Try it — Only the pictures stay out; every record is to be quoted exactly.

Available records —
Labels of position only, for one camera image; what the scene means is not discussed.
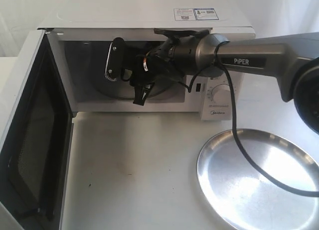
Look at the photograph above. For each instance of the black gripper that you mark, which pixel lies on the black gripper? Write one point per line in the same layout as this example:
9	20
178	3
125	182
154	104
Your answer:
145	62

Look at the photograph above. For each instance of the white microwave door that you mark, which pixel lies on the white microwave door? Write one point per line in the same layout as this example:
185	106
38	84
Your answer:
35	135

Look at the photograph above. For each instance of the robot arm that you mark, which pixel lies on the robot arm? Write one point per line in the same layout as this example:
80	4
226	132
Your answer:
293	60

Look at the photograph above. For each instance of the white microwave oven body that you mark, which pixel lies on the white microwave oven body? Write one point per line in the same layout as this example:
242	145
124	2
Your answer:
73	28

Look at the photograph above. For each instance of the lower white control knob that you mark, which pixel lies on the lower white control knob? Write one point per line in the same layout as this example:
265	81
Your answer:
220	94

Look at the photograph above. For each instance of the blue white label sticker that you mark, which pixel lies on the blue white label sticker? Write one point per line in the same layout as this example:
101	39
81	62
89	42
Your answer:
195	14

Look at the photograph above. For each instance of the round stainless steel plate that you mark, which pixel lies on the round stainless steel plate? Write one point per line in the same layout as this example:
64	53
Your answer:
243	198

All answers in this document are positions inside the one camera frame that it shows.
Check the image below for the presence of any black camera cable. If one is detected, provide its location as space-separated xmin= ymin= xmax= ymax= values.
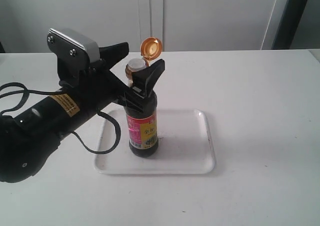
xmin=0 ymin=82 xmax=122 ymax=155

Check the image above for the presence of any white rectangular plastic tray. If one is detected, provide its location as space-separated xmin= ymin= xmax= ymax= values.
xmin=94 ymin=109 xmax=216 ymax=175

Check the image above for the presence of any dark vertical post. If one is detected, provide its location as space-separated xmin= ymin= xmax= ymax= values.
xmin=272 ymin=0 xmax=308 ymax=50

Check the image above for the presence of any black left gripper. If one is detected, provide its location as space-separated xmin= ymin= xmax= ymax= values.
xmin=57 ymin=42 xmax=165 ymax=118

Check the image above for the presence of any dark soy sauce bottle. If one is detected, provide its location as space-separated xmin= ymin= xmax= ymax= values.
xmin=125 ymin=37 xmax=163 ymax=158

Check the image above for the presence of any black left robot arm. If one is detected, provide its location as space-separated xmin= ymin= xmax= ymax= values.
xmin=0 ymin=42 xmax=129 ymax=183

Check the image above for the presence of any white cabinet with doors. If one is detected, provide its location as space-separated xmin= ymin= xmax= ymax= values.
xmin=0 ymin=0 xmax=287 ymax=53

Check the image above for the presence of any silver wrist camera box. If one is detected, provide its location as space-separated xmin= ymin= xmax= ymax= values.
xmin=47 ymin=28 xmax=100 ymax=78

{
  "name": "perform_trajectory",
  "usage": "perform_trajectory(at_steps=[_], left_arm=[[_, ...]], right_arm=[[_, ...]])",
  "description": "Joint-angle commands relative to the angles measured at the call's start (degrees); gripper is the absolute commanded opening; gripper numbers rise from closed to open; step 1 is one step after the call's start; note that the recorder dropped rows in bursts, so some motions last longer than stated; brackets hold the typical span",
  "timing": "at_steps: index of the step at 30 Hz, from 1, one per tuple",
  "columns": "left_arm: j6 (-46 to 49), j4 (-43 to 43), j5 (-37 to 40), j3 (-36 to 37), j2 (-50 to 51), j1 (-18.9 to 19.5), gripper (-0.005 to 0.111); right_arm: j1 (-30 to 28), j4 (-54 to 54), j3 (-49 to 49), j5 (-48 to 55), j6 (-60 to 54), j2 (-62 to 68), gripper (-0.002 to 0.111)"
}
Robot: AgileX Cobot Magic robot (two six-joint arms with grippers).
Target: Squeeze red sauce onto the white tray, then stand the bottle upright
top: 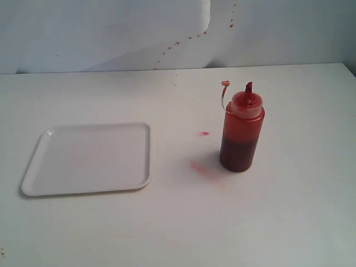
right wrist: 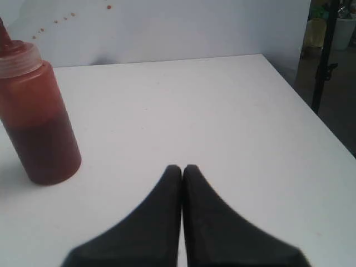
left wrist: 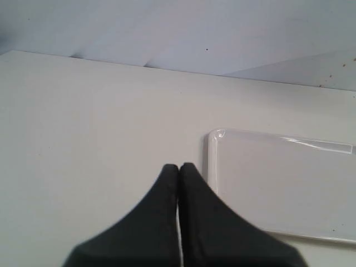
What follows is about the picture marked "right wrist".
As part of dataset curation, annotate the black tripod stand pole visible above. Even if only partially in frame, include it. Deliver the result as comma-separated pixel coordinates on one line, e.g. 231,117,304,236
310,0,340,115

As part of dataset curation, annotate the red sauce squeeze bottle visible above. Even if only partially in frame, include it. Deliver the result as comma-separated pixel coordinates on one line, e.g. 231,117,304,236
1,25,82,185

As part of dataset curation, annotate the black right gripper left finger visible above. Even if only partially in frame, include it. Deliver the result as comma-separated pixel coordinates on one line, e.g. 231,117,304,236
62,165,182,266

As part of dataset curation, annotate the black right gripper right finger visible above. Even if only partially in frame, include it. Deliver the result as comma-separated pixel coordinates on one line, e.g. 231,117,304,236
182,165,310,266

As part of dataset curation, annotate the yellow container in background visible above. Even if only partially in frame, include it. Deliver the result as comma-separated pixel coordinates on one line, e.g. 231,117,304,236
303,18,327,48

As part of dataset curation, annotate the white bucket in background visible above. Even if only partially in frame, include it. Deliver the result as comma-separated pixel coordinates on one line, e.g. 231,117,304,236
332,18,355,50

Answer for the task —
Labels of position only, for one camera image; what the scene means is not discussed.
Look at the photograph above. For each instance of the black gripper that you mark, which pixel lies on the black gripper? Write one point per line in the same layout as this example:
9	20
178	3
125	182
154	104
Your answer:
145	62

Look at the photograph above. For each instance of the white microwave door that you mark, which pixel lies on the white microwave door? Write one point per line in the same layout as this example:
185	106
38	84
Your answer:
35	135

Look at the photograph above. For each instance of the robot arm that you mark, which pixel lies on the robot arm? Write one point per line in the same layout as this example:
80	4
226	132
Your answer:
293	60

Look at the photograph above. For each instance of the white microwave oven body that you mark, which pixel lies on the white microwave oven body? Write one point per line in the same layout as this example:
242	145
124	2
Your answer:
73	28

Look at the photograph above. For each instance of the lower white control knob that you mark, which pixel lies on the lower white control knob? Write one point per line in the same layout as this example:
265	81
Your answer:
220	94

Look at the photograph above. For each instance of the blue white label sticker that you mark, which pixel lies on the blue white label sticker? Write one point per line in the same layout as this example:
101	39
81	62
89	42
Your answer:
195	14

Look at the photograph above. For each instance of the round stainless steel plate that you mark, which pixel lies on the round stainless steel plate? Write one point per line in the same layout as this example:
64	53
Your answer:
243	198

All answers in this document are positions inside the one camera frame that it shows.
Check the image below for the presence of any black camera cable. If one is detected, provide its location as space-separated xmin= ymin= xmax= ymax= values.
xmin=0 ymin=82 xmax=122 ymax=155

Check the image above for the presence of any white rectangular plastic tray. If one is detected, provide its location as space-separated xmin= ymin= xmax= ymax= values.
xmin=94 ymin=109 xmax=216 ymax=175

Check the image above for the presence of any dark vertical post. If one is detected, provide its location as space-separated xmin= ymin= xmax= ymax= values.
xmin=272 ymin=0 xmax=308 ymax=50

Check the image above for the presence of any black left gripper. If one is detected, provide its location as space-separated xmin= ymin= xmax= ymax= values.
xmin=57 ymin=42 xmax=165 ymax=118

Check the image above for the presence of any dark soy sauce bottle. If one is detected, provide its location as space-separated xmin= ymin= xmax= ymax= values.
xmin=125 ymin=37 xmax=163 ymax=158

Check the image above for the presence of any black left robot arm. If one is detected, provide its location as space-separated xmin= ymin= xmax= ymax= values.
xmin=0 ymin=42 xmax=129 ymax=183

Check the image above for the presence of any white cabinet with doors. If one is detected, provide its location as space-separated xmin= ymin= xmax= ymax= values.
xmin=0 ymin=0 xmax=287 ymax=53

Check the image above for the presence of any silver wrist camera box. If one is detected, provide its location as space-separated xmin= ymin= xmax= ymax= values.
xmin=47 ymin=28 xmax=100 ymax=78

{
  "name": "perform_trajectory",
  "usage": "perform_trajectory(at_steps=[_], left_arm=[[_, ...]], right_arm=[[_, ...]])",
  "description": "Joint-angle commands relative to the angles measured at the call's start (degrees); gripper is the absolute commanded opening; gripper numbers rise from closed to open; step 1 is one step after the call's start; note that the recorder dropped rows in bursts, so some motions last longer than stated; brackets hold the typical span",
  "timing": "at_steps: index of the step at 30 Hz, from 1, one per tuple",
  "columns": "left_arm: j6 (-46 to 49), j4 (-43 to 43), j5 (-37 to 40), j3 (-36 to 37), j2 (-50 to 51), j1 (-18.9 to 19.5), gripper (-0.005 to 0.111); right_arm: j1 (-30 to 28), j4 (-54 to 54), j3 (-49 to 49), j5 (-48 to 55), j6 (-60 to 54), j2 (-62 to 68), gripper (-0.002 to 0.111)"
}
Robot: AgileX Cobot Magic robot (two six-joint arms with grippers).
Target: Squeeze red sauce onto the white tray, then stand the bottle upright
top: 
right wrist: 
left wrist: 
What follows is about the picture marked "right wrist".
As part of dataset curation, annotate the black tripod stand pole visible above. Even if only partially in frame, include it. Deliver the result as comma-separated pixel coordinates on one line, e.g. 231,117,304,236
310,0,340,115

As part of dataset curation, annotate the red sauce squeeze bottle visible above. Even if only partially in frame, include it. Deliver the result as comma-separated pixel coordinates on one line, e.g. 231,117,304,236
1,25,82,185

As part of dataset curation, annotate the black right gripper left finger visible above. Even if only partially in frame, include it. Deliver the result as comma-separated pixel coordinates on one line, e.g. 231,117,304,236
62,165,182,266

As part of dataset curation, annotate the black right gripper right finger visible above. Even if only partially in frame, include it. Deliver the result as comma-separated pixel coordinates on one line, e.g. 231,117,304,236
182,165,310,266

As part of dataset curation, annotate the yellow container in background visible above. Even if only partially in frame, include it. Deliver the result as comma-separated pixel coordinates on one line, e.g. 231,117,304,236
303,18,327,48

As part of dataset curation, annotate the white bucket in background visible above. Even if only partially in frame, include it. Deliver the result as comma-separated pixel coordinates on one line, e.g. 231,117,304,236
332,18,355,50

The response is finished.